INFORMATION SHOWN:

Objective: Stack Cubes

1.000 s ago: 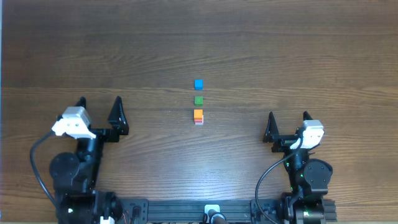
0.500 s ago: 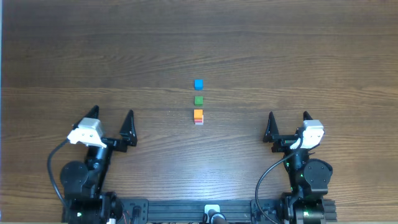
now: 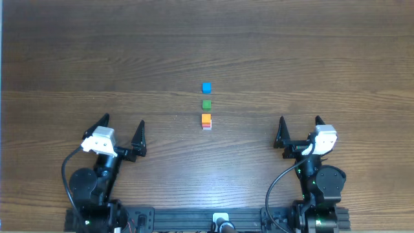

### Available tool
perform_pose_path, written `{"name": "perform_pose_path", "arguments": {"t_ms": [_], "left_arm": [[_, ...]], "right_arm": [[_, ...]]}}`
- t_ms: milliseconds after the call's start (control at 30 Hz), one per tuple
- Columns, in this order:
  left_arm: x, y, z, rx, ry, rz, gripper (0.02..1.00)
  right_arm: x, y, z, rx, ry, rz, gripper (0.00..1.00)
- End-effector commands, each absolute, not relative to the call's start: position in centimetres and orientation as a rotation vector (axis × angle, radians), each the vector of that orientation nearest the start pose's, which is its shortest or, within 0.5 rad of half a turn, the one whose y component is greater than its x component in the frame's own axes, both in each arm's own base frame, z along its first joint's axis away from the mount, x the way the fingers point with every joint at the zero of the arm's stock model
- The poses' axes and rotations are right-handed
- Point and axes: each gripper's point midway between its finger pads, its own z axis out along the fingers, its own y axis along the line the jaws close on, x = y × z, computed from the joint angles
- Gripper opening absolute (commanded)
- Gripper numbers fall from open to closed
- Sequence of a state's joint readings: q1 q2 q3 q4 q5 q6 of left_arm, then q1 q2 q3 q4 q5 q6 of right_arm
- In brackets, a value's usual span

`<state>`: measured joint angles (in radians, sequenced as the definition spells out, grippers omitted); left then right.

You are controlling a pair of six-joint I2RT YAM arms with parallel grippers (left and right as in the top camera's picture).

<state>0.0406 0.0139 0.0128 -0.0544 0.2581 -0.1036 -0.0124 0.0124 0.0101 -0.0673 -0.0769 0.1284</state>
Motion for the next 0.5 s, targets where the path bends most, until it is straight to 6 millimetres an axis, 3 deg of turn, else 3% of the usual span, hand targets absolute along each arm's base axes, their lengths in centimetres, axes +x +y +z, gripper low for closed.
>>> {"name": "perform_pose_path", "arguments": {"t_ms": [33, 500], "left_arm": [[24.24, -3.33, 16.31, 0.098, 1.621, -0.239, 1.000], [24.21, -3.58, 16.27, 0.106, 1.622, -0.248, 1.000]], "right_arm": [[24.60, 1.19, 15.63, 0.053, 1.649, 0.164, 0.993], [24.60, 1.19, 15.63, 0.053, 1.649, 0.164, 0.993]]}}
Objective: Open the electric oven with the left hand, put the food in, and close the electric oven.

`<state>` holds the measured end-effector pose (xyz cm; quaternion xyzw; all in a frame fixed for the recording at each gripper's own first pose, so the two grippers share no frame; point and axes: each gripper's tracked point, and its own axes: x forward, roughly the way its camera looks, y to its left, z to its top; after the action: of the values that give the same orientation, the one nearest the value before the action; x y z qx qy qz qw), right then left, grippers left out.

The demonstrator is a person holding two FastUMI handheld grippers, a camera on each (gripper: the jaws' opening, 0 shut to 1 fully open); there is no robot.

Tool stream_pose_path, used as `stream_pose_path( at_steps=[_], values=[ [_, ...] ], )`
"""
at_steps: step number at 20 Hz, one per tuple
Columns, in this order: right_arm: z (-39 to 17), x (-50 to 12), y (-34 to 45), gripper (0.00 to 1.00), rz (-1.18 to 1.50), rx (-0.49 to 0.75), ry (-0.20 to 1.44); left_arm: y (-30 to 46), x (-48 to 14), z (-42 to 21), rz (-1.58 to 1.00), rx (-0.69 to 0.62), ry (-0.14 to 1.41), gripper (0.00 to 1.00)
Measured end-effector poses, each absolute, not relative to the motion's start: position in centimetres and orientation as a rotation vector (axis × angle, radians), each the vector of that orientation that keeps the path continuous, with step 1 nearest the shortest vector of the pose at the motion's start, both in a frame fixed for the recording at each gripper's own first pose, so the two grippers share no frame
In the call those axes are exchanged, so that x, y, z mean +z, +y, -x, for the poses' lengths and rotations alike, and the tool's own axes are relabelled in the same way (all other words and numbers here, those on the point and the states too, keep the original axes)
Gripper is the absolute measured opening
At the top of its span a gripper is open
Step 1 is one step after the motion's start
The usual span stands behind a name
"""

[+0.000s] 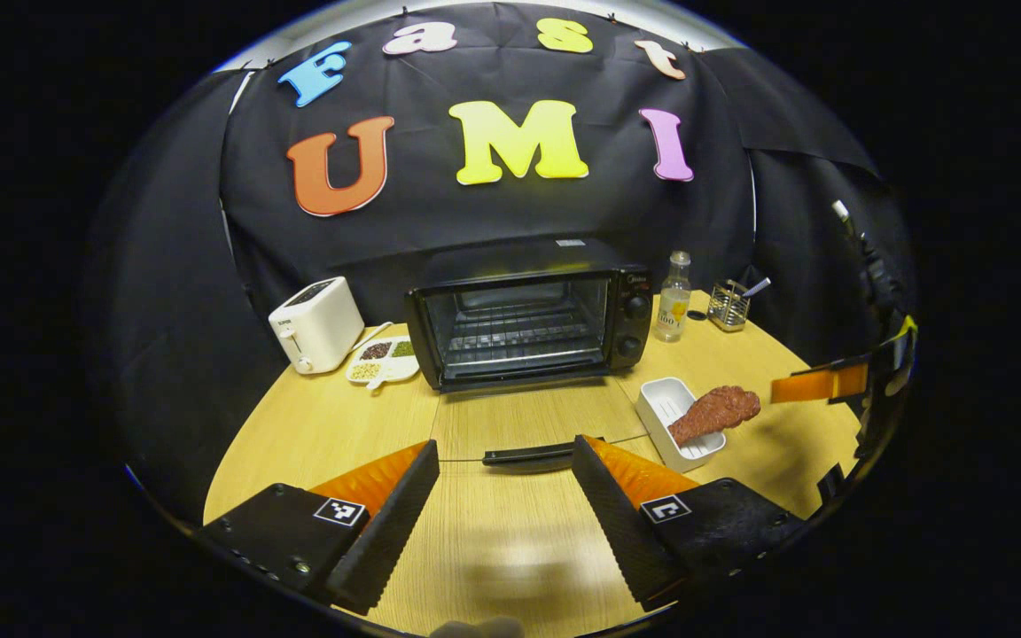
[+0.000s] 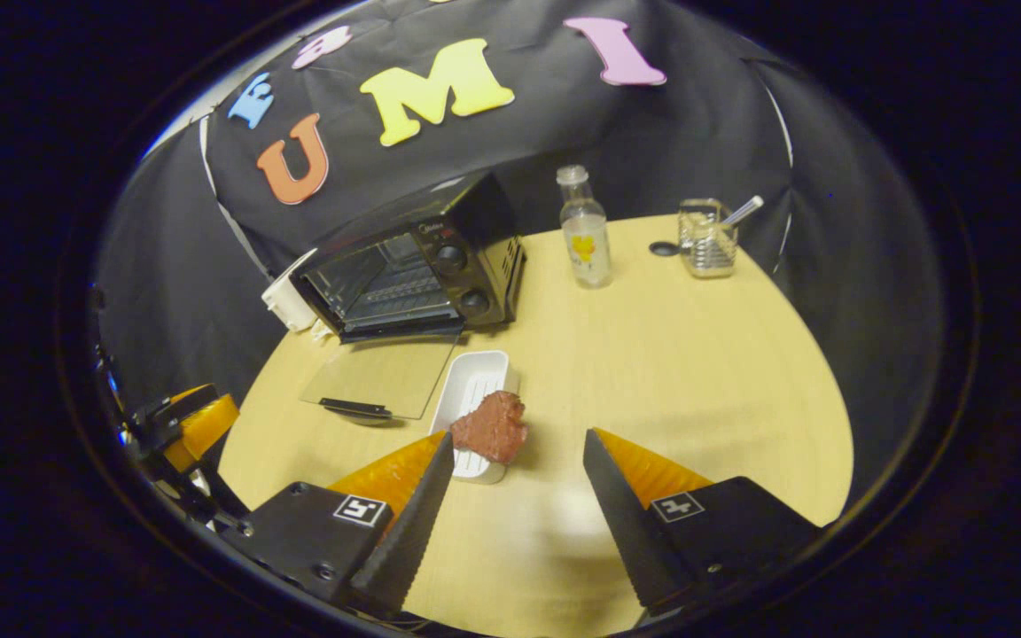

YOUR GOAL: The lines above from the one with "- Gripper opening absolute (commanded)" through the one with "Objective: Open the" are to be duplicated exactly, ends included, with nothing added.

ANSWER TO THIS EXERCISE:
- Gripper opening absolute (commanded)
- Gripper numbers fall from open to closed
- Sequence of a state's joint readings: q1 q2 q3 q4 q5 q6 of left_arm, then q1 q2 q3 q4 q5 q6 of right_arm
- In brackets, a value's usual span

`<state>`: measured joint angles (in radians, sequenced as the definition spells out, grippers omitted); left then right.

You are controlling a pair of six-joint I2RT YAM arms with parallel grippers (left and right as in the top camera's picture).

<state>0.0406 0.0139 0.0128 -0.0544 0.2581 -0.1036 -0.0124 0.0124 0.0101 -0.0673 -0.0769 0.1284</state>
Motion for the next 0.5 s, targets where the path bends most, until it is straight to 6 millimetres an axis, 3 deg of turn, else 3% of the usual span, hand targets absolute along each arm's base axes, their lengths in centimetres, axes +x +y +z, gripper low for closed.
>>> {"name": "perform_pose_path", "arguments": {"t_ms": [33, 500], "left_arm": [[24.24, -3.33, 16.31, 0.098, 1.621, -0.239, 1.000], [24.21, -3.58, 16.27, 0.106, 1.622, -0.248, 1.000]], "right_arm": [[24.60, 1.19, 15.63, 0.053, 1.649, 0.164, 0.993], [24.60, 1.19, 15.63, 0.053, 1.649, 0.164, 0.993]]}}
Objective: Open the electric oven with the left hand, put the food in, and close the electric oven.

Work on the exercise is complete.